Peter returned to his chair and concentrated on the words. Learn those lines, he told himself as Aunt Tilda pulled out a tube of mascara and went to work on the upper part of her face. And learn those lines, he did. Peter had no idea that he was such a quick study until he heard his name called and was ushered into a bright but windowless room where he stood in front of seven adults behind a folding table.

They asked him his name and his age and his favorite hockey team and then asked if he was ready to act out the scene.

“Sure,” Peter said, since not long ago his plan for the day was to go to the local pool and talk his mother into parting with some money to go to Baskin Robbins, he figured that he truly had nothing to lose.
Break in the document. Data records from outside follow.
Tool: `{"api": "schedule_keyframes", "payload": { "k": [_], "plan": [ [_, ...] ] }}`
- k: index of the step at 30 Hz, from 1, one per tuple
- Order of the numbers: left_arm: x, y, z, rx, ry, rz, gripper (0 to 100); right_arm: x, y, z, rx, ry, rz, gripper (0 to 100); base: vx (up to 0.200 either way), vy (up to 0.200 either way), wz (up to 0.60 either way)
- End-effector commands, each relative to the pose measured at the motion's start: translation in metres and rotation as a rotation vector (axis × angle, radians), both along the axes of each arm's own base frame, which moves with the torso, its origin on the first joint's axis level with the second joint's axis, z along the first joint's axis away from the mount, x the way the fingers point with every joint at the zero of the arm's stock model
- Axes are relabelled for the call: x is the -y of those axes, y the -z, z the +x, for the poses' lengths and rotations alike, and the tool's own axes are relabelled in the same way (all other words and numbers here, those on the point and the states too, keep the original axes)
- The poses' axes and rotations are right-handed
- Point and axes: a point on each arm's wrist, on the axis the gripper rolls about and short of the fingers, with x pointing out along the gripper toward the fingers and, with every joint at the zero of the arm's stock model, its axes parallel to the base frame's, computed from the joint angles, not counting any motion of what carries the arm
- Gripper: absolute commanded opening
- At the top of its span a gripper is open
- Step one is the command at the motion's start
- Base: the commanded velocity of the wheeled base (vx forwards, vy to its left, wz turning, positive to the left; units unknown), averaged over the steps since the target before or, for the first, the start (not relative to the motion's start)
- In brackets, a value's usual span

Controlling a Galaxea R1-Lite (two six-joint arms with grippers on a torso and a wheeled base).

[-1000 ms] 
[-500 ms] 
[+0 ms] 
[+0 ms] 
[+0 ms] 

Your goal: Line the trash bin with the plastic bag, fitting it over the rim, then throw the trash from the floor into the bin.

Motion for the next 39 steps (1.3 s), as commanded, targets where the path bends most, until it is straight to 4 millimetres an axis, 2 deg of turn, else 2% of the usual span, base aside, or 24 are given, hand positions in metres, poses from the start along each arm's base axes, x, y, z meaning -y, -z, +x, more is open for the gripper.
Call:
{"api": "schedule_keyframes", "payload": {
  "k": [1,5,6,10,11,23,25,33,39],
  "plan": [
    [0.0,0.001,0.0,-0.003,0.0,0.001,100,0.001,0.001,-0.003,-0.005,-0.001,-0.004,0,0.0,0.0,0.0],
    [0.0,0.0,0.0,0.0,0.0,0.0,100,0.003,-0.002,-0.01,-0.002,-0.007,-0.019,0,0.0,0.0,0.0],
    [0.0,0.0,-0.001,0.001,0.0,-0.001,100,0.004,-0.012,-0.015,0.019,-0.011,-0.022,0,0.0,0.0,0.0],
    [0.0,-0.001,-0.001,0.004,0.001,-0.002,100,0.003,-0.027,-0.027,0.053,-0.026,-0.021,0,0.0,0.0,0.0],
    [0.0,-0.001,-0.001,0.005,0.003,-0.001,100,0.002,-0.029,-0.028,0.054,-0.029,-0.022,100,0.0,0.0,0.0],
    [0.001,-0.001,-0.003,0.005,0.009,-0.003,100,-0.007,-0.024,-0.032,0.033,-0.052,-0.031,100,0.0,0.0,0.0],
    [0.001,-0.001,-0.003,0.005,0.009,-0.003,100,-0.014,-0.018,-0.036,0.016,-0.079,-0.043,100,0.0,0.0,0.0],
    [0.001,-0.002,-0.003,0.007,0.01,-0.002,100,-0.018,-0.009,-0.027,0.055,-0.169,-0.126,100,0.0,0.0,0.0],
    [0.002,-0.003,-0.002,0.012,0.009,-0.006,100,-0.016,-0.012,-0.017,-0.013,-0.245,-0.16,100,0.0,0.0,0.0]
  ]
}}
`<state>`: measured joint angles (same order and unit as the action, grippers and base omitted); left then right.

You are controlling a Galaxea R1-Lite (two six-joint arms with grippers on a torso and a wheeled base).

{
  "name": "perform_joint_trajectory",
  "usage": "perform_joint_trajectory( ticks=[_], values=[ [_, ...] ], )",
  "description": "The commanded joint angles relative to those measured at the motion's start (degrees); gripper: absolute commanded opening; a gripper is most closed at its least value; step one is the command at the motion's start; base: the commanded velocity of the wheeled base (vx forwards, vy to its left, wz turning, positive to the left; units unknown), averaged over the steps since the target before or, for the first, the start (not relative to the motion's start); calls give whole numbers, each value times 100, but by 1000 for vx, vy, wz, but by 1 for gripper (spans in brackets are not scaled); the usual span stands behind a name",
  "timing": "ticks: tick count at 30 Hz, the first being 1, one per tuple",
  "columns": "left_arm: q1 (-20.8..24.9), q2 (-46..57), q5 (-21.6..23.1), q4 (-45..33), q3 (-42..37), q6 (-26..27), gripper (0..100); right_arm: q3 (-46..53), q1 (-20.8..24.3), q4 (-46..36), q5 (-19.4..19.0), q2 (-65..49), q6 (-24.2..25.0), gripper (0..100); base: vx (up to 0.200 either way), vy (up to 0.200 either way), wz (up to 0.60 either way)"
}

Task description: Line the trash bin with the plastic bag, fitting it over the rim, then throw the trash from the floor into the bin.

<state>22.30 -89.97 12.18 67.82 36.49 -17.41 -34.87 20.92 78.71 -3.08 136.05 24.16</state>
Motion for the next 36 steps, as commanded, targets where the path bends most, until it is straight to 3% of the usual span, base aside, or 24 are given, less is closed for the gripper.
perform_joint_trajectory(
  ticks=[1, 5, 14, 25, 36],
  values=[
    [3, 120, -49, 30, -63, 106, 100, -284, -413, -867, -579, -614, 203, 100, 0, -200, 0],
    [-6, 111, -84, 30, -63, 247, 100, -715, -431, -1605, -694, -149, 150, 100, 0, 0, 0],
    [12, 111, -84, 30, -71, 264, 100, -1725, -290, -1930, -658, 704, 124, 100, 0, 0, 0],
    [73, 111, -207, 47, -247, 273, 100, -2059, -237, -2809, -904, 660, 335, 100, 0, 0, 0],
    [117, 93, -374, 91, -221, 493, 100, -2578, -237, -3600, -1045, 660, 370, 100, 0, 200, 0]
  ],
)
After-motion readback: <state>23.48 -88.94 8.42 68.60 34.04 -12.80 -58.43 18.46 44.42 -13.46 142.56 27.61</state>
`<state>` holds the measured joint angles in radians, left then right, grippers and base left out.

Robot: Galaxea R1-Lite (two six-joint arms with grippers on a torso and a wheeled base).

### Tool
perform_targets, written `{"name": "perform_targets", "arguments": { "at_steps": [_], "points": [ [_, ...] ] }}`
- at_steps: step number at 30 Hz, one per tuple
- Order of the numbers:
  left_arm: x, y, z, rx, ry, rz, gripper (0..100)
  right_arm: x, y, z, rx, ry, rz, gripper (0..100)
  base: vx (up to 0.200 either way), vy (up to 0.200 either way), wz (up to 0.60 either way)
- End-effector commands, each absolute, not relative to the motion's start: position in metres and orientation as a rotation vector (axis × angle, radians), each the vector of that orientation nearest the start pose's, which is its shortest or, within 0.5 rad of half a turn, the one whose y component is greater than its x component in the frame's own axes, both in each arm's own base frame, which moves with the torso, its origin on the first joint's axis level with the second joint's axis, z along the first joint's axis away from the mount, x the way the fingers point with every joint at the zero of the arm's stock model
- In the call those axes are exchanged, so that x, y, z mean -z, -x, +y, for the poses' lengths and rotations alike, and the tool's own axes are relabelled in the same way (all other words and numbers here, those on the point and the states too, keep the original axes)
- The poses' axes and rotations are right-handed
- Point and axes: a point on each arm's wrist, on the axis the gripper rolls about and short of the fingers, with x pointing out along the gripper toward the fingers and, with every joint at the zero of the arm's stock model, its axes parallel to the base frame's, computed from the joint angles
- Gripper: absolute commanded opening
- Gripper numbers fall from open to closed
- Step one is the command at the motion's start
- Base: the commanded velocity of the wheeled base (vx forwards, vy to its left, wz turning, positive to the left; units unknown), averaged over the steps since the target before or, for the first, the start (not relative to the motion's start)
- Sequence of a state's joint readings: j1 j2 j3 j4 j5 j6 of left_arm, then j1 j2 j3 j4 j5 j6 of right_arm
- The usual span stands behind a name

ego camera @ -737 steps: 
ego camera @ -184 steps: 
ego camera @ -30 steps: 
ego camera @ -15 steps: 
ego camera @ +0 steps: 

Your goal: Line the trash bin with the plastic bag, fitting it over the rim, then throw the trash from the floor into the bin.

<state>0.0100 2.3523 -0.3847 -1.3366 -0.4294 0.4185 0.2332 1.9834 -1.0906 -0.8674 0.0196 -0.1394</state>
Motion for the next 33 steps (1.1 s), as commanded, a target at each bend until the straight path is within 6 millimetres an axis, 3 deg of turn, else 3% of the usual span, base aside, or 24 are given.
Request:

So he shrugged, pretending to be the boy on the page who had just found a cat in a tree and needed to talk his friends into helping the cat down. He remembered all the lines and found this sort of play kind of fun. When he was done, he looked at all seven adults and shrugged. They were silent. He wondered if Aunt Tilda would be up for some ice cream.

“That was just…” A man in a suit with a Maple Leafs tie shook his head, “Perfect, just absolutely perfect.” The rest of the adults vocally agreed. “Great job, Peter. We’ll be in touch,”

Peter nodded and left, only to be accosted by Aunt Tilda, who had finished applying her new face, seconds later.

“How’d ya do, baby?” She didn’t wait for an answer. “I bet ya did just great. You’re always the best. Now, maybe we don’t tell your mom about this? I told her we were going to the pool. You know she likes to keep a low profile. But when I saw the ad in the paper, I knew I just had to take you to audition.”

“Sure,” Peter shrugged, his mind preoccupied with a double-scoop cone.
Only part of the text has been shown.